Thursday, June 07, 2007

The Tide Is High, But I'm Moving On

Slate has one of their News Graph videos up profiling a Larry King interview with the newly freed Jack Kevorkian. It's short and somewhat interesting: they have doctors responding to his comments and they've grouped the results by averred religion (Catholic/Protestant/Jew). The first notable thing is that the Jews are with him immediately, but pretty much as soon as he opens his mouth their support drops off. Then it drops way off when he makes sweeping claims about how all doctors except him have sold off their principles to the government in order to practice (strange how people don't like it when you debase them and everything they stand for), and he loses everybody with the inevitable comparison of self to Rosa Parks (Sarah Vowell and Aaron Sorkin have dealt with that particular bit of self-aggrandizement pretty well).
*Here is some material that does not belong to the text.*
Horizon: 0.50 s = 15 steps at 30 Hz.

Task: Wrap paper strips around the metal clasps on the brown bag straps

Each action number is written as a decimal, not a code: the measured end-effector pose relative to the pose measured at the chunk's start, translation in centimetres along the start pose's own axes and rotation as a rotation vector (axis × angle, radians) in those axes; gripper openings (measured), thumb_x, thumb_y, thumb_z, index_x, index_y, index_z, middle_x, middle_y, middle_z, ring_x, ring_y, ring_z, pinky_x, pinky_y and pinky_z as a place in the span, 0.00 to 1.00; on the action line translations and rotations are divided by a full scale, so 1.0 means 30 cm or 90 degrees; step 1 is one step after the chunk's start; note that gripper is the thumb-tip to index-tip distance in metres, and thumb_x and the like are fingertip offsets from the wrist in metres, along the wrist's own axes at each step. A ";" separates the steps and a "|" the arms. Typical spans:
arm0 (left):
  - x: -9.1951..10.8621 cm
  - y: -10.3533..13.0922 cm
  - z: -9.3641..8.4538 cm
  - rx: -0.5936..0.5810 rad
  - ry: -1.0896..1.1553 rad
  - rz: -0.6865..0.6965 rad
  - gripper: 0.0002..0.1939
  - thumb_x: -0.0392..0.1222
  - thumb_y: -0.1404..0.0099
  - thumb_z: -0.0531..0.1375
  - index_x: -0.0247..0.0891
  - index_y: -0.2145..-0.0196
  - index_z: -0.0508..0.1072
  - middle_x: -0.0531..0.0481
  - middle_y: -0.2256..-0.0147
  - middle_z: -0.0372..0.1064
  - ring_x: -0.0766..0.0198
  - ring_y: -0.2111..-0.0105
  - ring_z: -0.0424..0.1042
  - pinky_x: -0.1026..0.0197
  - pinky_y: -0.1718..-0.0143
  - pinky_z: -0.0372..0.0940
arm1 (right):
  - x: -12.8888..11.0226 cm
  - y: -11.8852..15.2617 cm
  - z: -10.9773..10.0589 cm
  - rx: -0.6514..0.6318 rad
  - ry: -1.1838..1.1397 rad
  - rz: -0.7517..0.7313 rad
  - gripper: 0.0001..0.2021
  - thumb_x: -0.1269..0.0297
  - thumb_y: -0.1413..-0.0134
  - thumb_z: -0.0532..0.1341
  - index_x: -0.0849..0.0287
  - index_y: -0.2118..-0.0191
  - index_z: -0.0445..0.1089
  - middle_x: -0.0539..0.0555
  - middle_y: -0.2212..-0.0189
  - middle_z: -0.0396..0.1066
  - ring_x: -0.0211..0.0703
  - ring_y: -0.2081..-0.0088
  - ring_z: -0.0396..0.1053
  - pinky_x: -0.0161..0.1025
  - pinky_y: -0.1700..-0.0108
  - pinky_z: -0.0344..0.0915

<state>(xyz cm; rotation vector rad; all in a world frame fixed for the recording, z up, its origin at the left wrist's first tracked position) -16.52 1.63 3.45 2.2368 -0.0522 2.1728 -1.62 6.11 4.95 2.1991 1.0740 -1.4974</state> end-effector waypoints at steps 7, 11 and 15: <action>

Kevorkian's touchstone, euthanasia--like stem cell research and other so-called Culture of Life topics--is an issue that doesn't really make sense outside of the broad context of humanity. There aren't any parseable arguments against it on the human level that I've ever heard; instead it's a slippery-slope-based uneasiness that this is the first step on the way to a universe where Michael York hunts you down like a dog after you turn 30. If what we as a whole are really discussing is our future as a species, the debate makes rather more sense. One person being afraid that if we allow euthanasia that ones children will force one into assisted suicide because one has become old and useless probably doesn't constitute a legitimate fear. A population with a collective unconscious fear, on the other hand, that a new offshoot of humanity will emerge that has little to no use for the old one and that this in turn will redefine the value of the life of the old species and the reasonable basis for its euthanasia--it's much farther into the realm of speculative fiction, but it's a much more sensical argument to parse.

If this blog were famous for, you know, anything at all, it might be because it previously lumped together George W. Bush and the Unibomber as members of a collective effort to make our species think about the future it's rushing headlong into. Ted Kaczynski, as you will recall from earlier in this blog, was fucking insane, and the "Culture" of "Life", seeing as how it selectively doesn't include poverty, access to health care, starting wars, or capital punishment, just isn't a useful frame for understanding the arguments it supposedly makes. If, on the other hand, we are all talking about the future of the species and the future of a species that might supplant it, I might be interested in what they have to say.

4 comments:

Mita said...

The question is ... how can one be "moving on" AND be determined to be this guy's "number one" at the same time? Conflict of interests, no?

And while I think that the argument against euthanasia is an anthropocentric one ... it is also, oddly, one that reflects our greater respect for animals than for ourselves. We have NO problem putting our pets to sleep--allowing them to die without further suffering and with some dignity. But when it comes to other humans, the discourse shifts. The act becomes equated with murder rather than consideration for those who are suffering.

Also, that graph was fucked up.

Transient Gadfly said...

I have since learned that while the tide is high, she is in fact "holding on", rather than moving on. So now it totally makes sense.

I think the thing about domesticated animals is that we control them (or at least from our point of view we do)--we determine how and when they reproduce and with whom they do it. The visceral scary thing that kicks in for our own species doesn't apply because we exert control already (or, again, we think we do. But that's another question entirely).

Dude, that graph WAS fucked up.

fronesis said...

What do you mean 'holding on'??!!! It has to be 'moving on', or my universe shifts in a way that I cannot graspe!

Besides, it makes perfect sense. She's 'moving on', and as she does so he'll come to understand that she is/was her 'number one'. He won't appreciate her until she's gone, but by then it will be too late.

Lilita said...

Last semester one of my earnest students wrote that whatever issue he was covering (who could remember now?) was very controversial, much like the death penalty, youth in Asia, and abortion. It took me much longer than it should have to figure out what the heck he was talking about.